Requirement. Would you copy the listing below exactly, keeping the pictures out?

[[ Dataset content open ]]

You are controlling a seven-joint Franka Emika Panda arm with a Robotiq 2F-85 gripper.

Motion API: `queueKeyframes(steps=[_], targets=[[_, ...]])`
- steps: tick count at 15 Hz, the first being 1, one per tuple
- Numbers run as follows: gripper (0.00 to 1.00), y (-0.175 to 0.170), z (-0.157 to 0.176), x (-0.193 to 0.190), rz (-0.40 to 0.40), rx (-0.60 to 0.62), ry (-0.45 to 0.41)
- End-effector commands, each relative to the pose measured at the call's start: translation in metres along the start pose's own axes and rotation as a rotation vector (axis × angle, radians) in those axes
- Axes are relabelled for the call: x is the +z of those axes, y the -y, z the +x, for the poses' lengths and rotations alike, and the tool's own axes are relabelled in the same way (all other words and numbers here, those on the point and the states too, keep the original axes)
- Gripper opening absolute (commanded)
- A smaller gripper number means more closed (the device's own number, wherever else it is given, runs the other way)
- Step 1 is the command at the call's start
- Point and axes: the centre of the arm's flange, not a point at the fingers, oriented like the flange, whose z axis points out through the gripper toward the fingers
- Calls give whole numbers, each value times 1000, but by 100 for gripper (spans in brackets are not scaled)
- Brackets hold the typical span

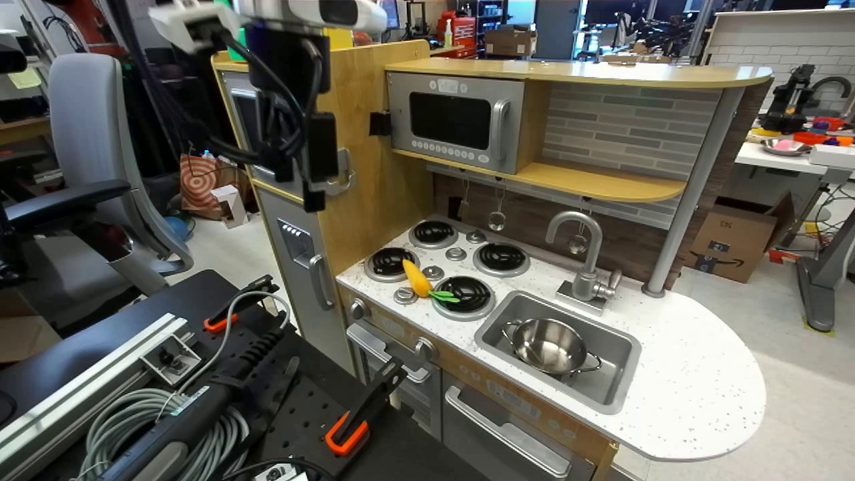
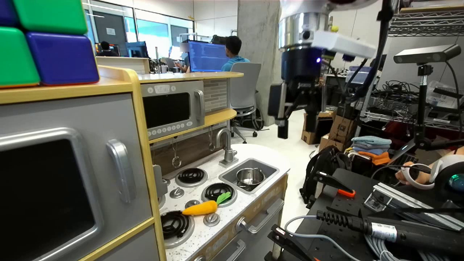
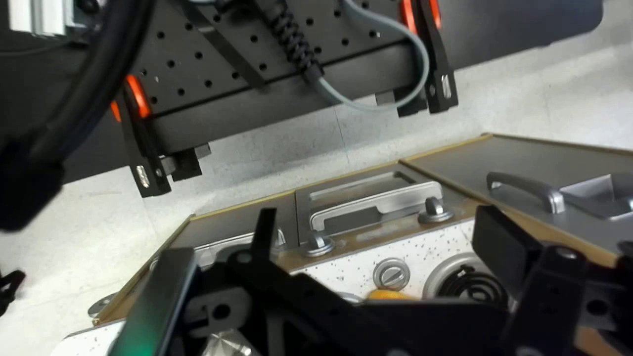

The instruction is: Put the carrot inside the silver pot

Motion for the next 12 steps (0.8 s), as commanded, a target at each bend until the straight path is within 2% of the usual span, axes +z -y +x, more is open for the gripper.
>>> queueKeyframes(steps=[1, 3, 4, 5, 10, 11, 12], targets=[[100, 16, 52, 41, -26, 117, -113], [100, 17, 69, 53, -39, 167, -147], [100, 17, 71, 49, -17, 179, -125], [100, 11, 49, 49, -18, 144, -116], [100, 14, 64, 51, -14, 167, -118], [100, 18, 67, 59, -44, 282, -213], [100, 17, 75, 63, -23, 302, -248]])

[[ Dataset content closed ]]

Solved exercise.
You are controlling a seven-joint Franka Emika Panda arm with a Robotiq 2F-85 gripper.

Motion API: `queueKeyframes(steps=[_], targets=[[_, ...]])`
- steps: tick count at 15 Hz, the first being 1, one per tuple
- Numbers run as follows: gripper (0.00 to 1.00), y (-0.175 to 0.170), z (-0.157 to 0.176), x (-0.193 to 0.190), rz (-0.40 to 0.40), rx (-0.60 to 0.62), ry (-0.45 to 0.41)
- End-effector commands, each relative to the pose measured at the call's start: translation in metres along the start pose's own axes and rotation as a rotation vector (axis × angle, radians) in those axes
- Axes are relabelled for the call: x is the +z of those axes, y the -y, z the +x, for the poses' lengths and rotations alike, and the tool's own axes are relabelled in the same way (all other words and numbers here, those on the point and the states too, keep the original axes)
- Gripper opening absolute (commanded)
- A smaller gripper number means more closed (the device's own number, wherever else it is given, runs the other way)
- Step 1 is the command at the call's start
- Point and axes: the centre of the arm's flange, not a point at the fingers, oriented like the flange, whose z axis points out through the gripper toward the fingers
- Calls give whole numbers, each value times 1000, but by 100 for gripper (spans in brackets are not scaled)
- Brackets hold the typical span


The instruction is: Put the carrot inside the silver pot

Motion for the next 12 steps (0.8 s), as commanded, a target at each bend until the straight path is within 2% of the usual span, axes +z -y +x, more is open for the gripper.
>>> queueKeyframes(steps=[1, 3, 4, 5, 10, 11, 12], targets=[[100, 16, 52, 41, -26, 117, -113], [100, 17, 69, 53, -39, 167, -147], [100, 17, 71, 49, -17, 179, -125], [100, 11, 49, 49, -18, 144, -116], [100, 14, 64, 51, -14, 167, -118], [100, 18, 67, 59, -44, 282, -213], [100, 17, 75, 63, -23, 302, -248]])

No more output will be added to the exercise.